Но она только говорит:
— Пошел вон.
Она за спиной у Криса, в прихожей; Нат из гостиной ее не видит. Крис оборачивается, лицо его съеживается, идет кругами, как вода, куда упал камень. Когда Нат добирается до прихожей, Криса уже нет. Только Элизабет, сжала губы в узкую полоску — знак неудовольствия; она стягивает кожаные перчатки, по одному пальцу за раз.
Глядя на нее, думая о Крисе, что крадется через улицу, наподобие солдата, отставшего от разбитой армии, Нат знает: когда-нибудь, в туманном будущем, настанет день, когда ему самому придется ее бросить.
Леся, стараясь не наклонять поднос, пробирается к свободному столику, окруженному другими свободными столиками. Ей теперь непросто ходить пить кофе с Марианной и Триш, обедать с ними. Они вполне дружелюбны, но сдержанны. Она по себе знает, что они думают, и понимает их: люди, попавшие в передрягу, приносят несчастье. Они — экспонаты кунсткамеры, о них можно говорить за глаза, но при них лучше молчать. Леся для Марианны и Триш — как глушилка для радио.
Д-ра Ван Флета сейчас нет: каждый год в это время он страдает от сенной лихорадки, пьет травяные настои, которые готовит ему жена. Леся думает: проживет ли она с Натом достаточно долго, чтобы научиться готовить травяные настои и его лечить. Или не с Натом, с кем-нибудь другим. Она пытается вообразить, как Нат, в стариковской кофте с треугольным вырезом, дремлет на солнышке, и у нее не получается. Д-р Ван Флет часто говорит: «В мое время…» Интересно, думает Леся, а тогда он знал, что это — его время? Сама она не сказала бы, что время, в котором сейчас живет, в каком-то смысле — ее.
Жаль, что д-ра Ван Флета нет. Он не интересуется сплетнями, поэтому не имеет понятия о ее так называемой частной жизни. Он, единственный из всех, кого она знает, относится к ней с шутливой отцовской снисходительностью, а это ей сейчас нужно как воздух. Он поправляет ее произношение, она смеется над его меткими словечками. Если бы он сейчас был здесь, сидел напротив нее за столом, она могла бы спросить его о чем-нибудь, что-нибудь по специальности, и тогда можно было бы ни о чем другом уже не думать. Спросила бы, например, о питании и размножении птеранодонов. Если птеранодон парит, а не хлопает крыльями, то как он взлетает? Ждет легкого ветерка, что подхватит его под двенадцатифутовые крыла? По некоторым гипотезам, у птеранодонов были настолько хрупкие кости, что они не могли бы приземлиться или даже приводниться. Но как же они тогда размножались? Леся на миг представляет теплые спокойные моря, легкий бриз, огромных шерстистых птеранодонов, парящих, словно клочья белой ваты, высоко в небе. У нее все еще случаются эти видения, но надолго их не хватает. И, понятно, она видит теперь заключительную фазу: вонь умирающих морей, мертвую рыбу на берегах, занесенных грязью, огромные стаи удаляются, блуждают, их время истекло. И наконец — Юта [3]5.

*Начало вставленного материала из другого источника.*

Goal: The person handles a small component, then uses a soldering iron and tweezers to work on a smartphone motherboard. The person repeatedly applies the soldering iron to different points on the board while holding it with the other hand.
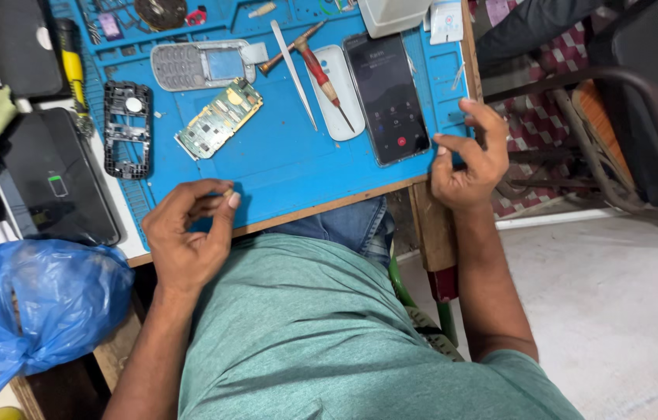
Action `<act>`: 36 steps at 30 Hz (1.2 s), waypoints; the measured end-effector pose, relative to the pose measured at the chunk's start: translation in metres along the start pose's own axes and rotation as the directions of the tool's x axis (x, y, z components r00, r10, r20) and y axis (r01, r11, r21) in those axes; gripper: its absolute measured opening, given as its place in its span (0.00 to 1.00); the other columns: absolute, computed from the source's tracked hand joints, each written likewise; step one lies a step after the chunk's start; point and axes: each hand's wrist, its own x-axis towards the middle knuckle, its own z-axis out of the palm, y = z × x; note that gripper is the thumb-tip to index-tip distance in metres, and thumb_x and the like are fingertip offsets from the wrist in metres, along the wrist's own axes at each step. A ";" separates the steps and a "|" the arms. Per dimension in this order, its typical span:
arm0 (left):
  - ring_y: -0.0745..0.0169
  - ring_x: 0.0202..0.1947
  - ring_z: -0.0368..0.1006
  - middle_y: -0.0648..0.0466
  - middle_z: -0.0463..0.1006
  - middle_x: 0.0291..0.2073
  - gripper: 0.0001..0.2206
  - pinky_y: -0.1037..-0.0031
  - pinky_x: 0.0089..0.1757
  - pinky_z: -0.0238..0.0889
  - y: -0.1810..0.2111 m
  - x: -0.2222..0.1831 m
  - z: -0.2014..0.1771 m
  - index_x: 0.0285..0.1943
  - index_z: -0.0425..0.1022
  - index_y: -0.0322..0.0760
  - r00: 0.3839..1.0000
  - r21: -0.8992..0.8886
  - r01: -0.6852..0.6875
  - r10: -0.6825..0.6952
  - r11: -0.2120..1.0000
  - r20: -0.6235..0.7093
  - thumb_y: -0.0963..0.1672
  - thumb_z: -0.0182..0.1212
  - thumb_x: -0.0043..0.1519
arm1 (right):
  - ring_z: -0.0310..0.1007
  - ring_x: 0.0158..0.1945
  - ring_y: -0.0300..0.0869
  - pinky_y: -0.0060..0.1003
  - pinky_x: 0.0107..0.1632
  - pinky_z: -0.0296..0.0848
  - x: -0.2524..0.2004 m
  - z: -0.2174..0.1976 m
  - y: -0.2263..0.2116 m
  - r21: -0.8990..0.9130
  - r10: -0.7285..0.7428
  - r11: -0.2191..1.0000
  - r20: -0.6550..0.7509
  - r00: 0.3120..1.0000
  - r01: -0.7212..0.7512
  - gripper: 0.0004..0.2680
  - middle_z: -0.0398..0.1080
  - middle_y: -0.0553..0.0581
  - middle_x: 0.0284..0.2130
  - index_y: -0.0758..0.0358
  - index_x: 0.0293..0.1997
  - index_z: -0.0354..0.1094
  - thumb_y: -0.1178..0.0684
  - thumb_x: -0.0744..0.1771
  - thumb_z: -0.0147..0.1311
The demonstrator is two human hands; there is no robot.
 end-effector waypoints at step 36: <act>0.60 0.42 0.83 0.46 0.82 0.43 0.06 0.75 0.43 0.77 -0.011 -0.001 0.010 0.48 0.77 0.29 0.994 0.030 -0.106 0.105 0.994 0.024 0.38 0.68 0.66 | 0.72 0.60 0.48 0.40 0.55 0.77 0.011 -0.005 -0.022 0.087 0.052 0.995 -0.015 0.999 -0.050 0.05 0.67 0.67 0.63 0.66 0.45 0.78 0.65 0.68 0.57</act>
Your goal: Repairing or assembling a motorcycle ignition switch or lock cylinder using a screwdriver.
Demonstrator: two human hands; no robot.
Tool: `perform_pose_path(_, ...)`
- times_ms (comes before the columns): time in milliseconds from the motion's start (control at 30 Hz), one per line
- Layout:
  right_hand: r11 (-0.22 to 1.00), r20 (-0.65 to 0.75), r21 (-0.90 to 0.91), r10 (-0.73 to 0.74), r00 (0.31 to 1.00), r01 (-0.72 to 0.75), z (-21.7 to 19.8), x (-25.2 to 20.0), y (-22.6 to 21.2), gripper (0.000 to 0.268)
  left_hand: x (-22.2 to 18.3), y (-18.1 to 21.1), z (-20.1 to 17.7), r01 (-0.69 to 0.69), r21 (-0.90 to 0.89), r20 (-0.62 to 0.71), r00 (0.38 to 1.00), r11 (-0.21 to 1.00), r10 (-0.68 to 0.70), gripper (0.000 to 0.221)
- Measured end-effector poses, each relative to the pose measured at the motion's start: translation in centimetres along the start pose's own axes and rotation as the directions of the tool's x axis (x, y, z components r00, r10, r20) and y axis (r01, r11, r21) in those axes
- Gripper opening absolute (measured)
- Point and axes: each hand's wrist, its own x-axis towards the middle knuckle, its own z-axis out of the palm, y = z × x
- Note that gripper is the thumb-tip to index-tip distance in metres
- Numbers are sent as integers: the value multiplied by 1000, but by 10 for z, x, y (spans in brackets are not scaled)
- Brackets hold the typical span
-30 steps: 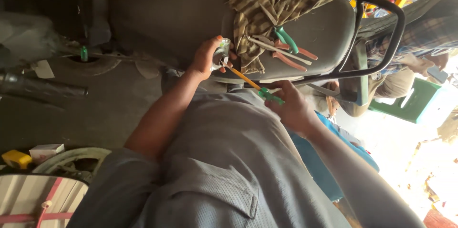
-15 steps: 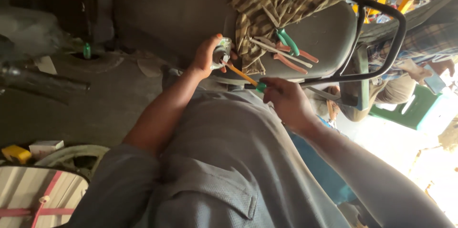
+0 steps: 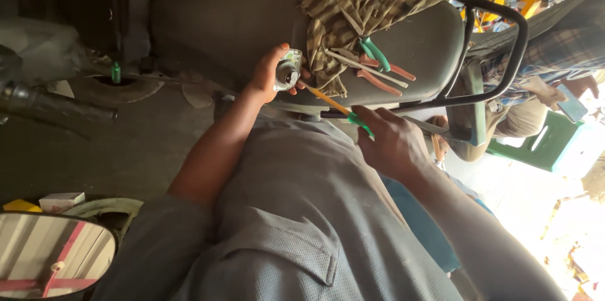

Она садится спиной к залу. Элизабет здесь; Леся засекла ее, как только вошла. Несколько месяцев назад Леся сразу вышла бы, но сейчас понимает, что это бесполезно. Элизабет, точно гамма-излучение, никуда не девается от того, что Леся ее не видит. Элизабет сидит с массивной темноволосой женщиной. Они обе смотрят на Лесю, когда та проходит мимо — смотрят без улыбки, но и без злобы. Как будто они туристы, а она — пейзаж.
Леся знает: когда Нат переехал к ней окончательно, или насколько возможно окончательно, Элизабет полагалось чувствовать, что ее покинули и предали, а самой Лесе — торжествовать победу или по крайней мере благодушествовать. На самом деле, кажется, все наоборот. Леся бы хотела, чтобы Элизабет удалилась в какой-нибудь дальний угол прошлого, и притом навсегда, но она знает, что эти ее мечты вряд ли сбудутся.
Она сдирает фольгу с йогурта и вставляет трубочку в пакет молока. По крайней мере с тех пор, как Нат въехал к ней, она стала лучше питаться. Нат ее заставляет. Он привез с собой несколько кастрюль и обычно готовит ужин; потом следит, как она ест. Если она не доедает, он расстраивается. То, что он готовит, наверное, очень полезно, во всяком случае, намного здоровее, чем все, что умеет готовить она, и ей стыдно признаться, что иногда ей в мечтах является пачка «Лапши Романофф» марки «Бетти Крокер». Она так долго жила на перекусах, полуфабрикатах, обедах навынос, что, наверное, уже не способна в полной мере оценить хорошую еду. В этом, как и во многом другом, она неадекватна и ничего не может поделать.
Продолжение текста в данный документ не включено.